El autor advierte del deterioro en las relaciones transatlánticas en este artículo, publicado en la 'Harvard International Review' con el título de "Perspectivas de la política exterior de EE UU"

Javier Solana

La asociación trasatlántica entre Europa y Estados Unidos, forjada tras la Segunda Guerra Mundial, ha demostrado su éxito y resistencia a lo largo del último medio siglo. El entorno internacional cambió radicalmente con la caída del muro de Berlín en 1989, pero sus repercusiones sólo se han manifestado de modo gradual. El impacto de los atentados terroristas del 11 de septiembre de 2001 ha arrojado luz sobre la evolución de la relación entre Europa y Estados Unidos durante la última década como consecuencia de un entorno transformado.

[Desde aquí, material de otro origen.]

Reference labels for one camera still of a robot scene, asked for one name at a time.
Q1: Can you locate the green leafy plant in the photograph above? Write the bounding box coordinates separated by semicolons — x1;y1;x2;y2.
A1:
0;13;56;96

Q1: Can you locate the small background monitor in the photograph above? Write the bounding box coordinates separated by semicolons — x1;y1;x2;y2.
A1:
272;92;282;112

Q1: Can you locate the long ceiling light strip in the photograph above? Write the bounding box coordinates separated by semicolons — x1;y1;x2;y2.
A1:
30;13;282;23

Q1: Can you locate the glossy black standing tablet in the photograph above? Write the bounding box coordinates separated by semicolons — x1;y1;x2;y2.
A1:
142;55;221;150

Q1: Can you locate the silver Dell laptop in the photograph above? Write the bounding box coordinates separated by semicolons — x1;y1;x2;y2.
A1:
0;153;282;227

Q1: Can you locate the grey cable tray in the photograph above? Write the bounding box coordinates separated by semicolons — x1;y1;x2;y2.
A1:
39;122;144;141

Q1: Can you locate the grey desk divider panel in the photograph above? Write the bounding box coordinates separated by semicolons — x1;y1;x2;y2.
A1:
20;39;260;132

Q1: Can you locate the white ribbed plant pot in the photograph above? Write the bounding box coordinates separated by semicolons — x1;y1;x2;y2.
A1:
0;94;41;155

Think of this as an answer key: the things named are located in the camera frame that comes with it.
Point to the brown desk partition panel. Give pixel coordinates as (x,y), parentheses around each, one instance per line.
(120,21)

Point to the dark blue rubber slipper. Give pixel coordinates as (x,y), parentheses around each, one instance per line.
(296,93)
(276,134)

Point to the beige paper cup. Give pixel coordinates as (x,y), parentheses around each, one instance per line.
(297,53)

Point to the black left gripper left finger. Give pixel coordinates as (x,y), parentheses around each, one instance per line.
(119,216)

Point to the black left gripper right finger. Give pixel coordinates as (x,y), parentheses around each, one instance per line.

Así, mientras Washington ha reaccionado con rapidez a los nuevos desafíos, tanto en la práctica como en su definición de estrategia, las diferencias de percepción y capacidad contienen las semillas de una posible ruptura trasatlántica. Nada podría ser más peligroso para ambas partes; Europa y Estados Unidos tienen el deber común de cultivar su relación. Ello requiere un serio debate sobre percepciones, valores, métodos y capacidades.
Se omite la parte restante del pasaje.